Physicist Saw-Wai Hla, physics professor Karl-Heinz Rieder, and their colleagues at the Free University in Berlin developed a molecular-scale version of the well-known Ullmann reaction, a process in which iodobenzene breaks apart with the help of a copper powder catalyst, allowing liberated phenyl molecules to fuse into biphenyl [Phys. Rev. Lett., 85, 2777 (2000)].
Long a staple tool of the physicist, the scanning tunneling microscope (STM) creates pictures of atomic hills and valleys on a surface by measuring the variation in tunneling current between the tip and the surface. But researchers increasingly are using STM tips not only to image atoms and molecules, but to manipulate them as well.
For example, physics professor Wilson Ho , now at the University of California, Irvine, and colleagues dropped carbon monoxide molecules from the tip of an STM on top of an iron atom to form Fe(CO)2 (C&EN, Nov. 29, 1999, page 9).
Now, Hla and Rieder show they can also use the STM tip to break and create chemical bonds. In their STM version of the Ullmann reaction, a few iodobenzene molecules squat on a copper substrate at 20 K, a temperature so frigid that the reaction won't take place without an energetic push. That push comes in the form of electrons injected from the STM tip into a single iodobenzene molecule. The iodine-phenyl bond promptly breaks, evidenced by striking images showing two lumps where there once was one. The researchers repeat the process with another iodobenzene molecule.
Next, the authors drag the now unmat ed iodine atoms out of the way with the STM tip, leaving the phenyls poised for a union on the Cu. With the STM tip, they pull one phenyl next to another. Though the phenyls are now extremely close together, they again need energy to form a true bond.
The authors add this energy with another blast of electrons, which breaks the phenyls' hold on the copper substrate, leaving them with carbon bonds that are momentarily free to spontaneously bind with each other. Hla and Rieder demonstrate this new pairing by dragging the newly formed biphenyl around the substrate: The two aromatic rings come along together.

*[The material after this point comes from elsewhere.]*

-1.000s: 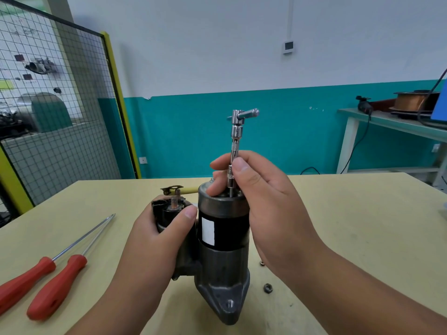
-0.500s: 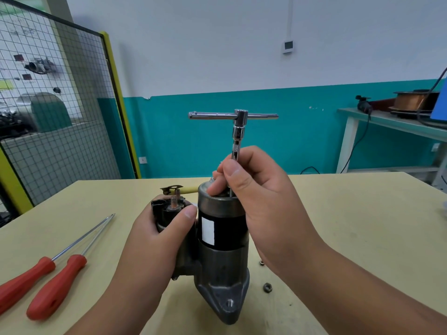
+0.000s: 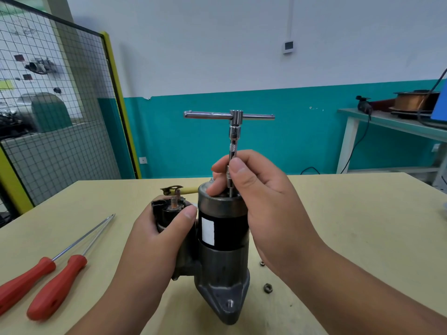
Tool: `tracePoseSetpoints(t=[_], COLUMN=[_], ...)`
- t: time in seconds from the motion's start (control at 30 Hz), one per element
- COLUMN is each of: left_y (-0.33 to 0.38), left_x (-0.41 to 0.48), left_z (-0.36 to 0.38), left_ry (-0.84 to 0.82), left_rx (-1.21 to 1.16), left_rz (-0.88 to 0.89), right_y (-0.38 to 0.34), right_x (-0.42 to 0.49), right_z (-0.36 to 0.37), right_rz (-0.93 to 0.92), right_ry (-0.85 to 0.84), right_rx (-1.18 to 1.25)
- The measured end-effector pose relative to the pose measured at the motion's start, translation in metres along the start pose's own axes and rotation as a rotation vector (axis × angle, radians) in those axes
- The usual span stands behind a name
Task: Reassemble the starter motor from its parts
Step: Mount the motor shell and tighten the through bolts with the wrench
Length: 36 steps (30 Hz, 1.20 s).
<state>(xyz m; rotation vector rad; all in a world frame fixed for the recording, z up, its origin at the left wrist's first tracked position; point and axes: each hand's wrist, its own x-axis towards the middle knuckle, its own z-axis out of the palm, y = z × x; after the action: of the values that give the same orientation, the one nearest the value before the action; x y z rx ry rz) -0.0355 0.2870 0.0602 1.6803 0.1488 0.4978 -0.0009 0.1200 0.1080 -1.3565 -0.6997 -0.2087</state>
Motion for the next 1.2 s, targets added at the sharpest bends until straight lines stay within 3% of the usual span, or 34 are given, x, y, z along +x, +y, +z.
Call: tracePoseSetpoints(t=[1.2], left_y=[-0.0014], left_x=[0.0004], left_z=[0.0008], left_ry=[-0.004], left_rx=[-0.027], left_rz=[-0.012], right_y=[-0.0007], right_x=[0.001], right_z=[0.0003], right_rz=[-0.003], right_ry=[0.006], right_rx=[-0.008])
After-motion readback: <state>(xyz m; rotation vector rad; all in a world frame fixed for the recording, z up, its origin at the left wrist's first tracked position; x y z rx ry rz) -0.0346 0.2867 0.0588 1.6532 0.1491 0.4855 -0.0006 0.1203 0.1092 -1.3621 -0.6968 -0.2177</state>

This system offers promise of designing molecules with an STM scalpel, though it may be limited to atoms and molecules that can be manipulated--and reactions that can be stimulated--by tunneling electrons, Ho says. And the work gives scientists a valuable way to visualize all the elementary steps of such a reaction.
"This is a great paper--I wish I'd done it," Ho says.

STM images show two iodobenzene molecules on a Cu substrate (top left). Next, a voltage pulse from the STM tip breaks the iodine-phenyl bonds (top right and middle left). The iodine atom is moved out of the way (middle right), and finally, the two phenyls are brought together (bottom).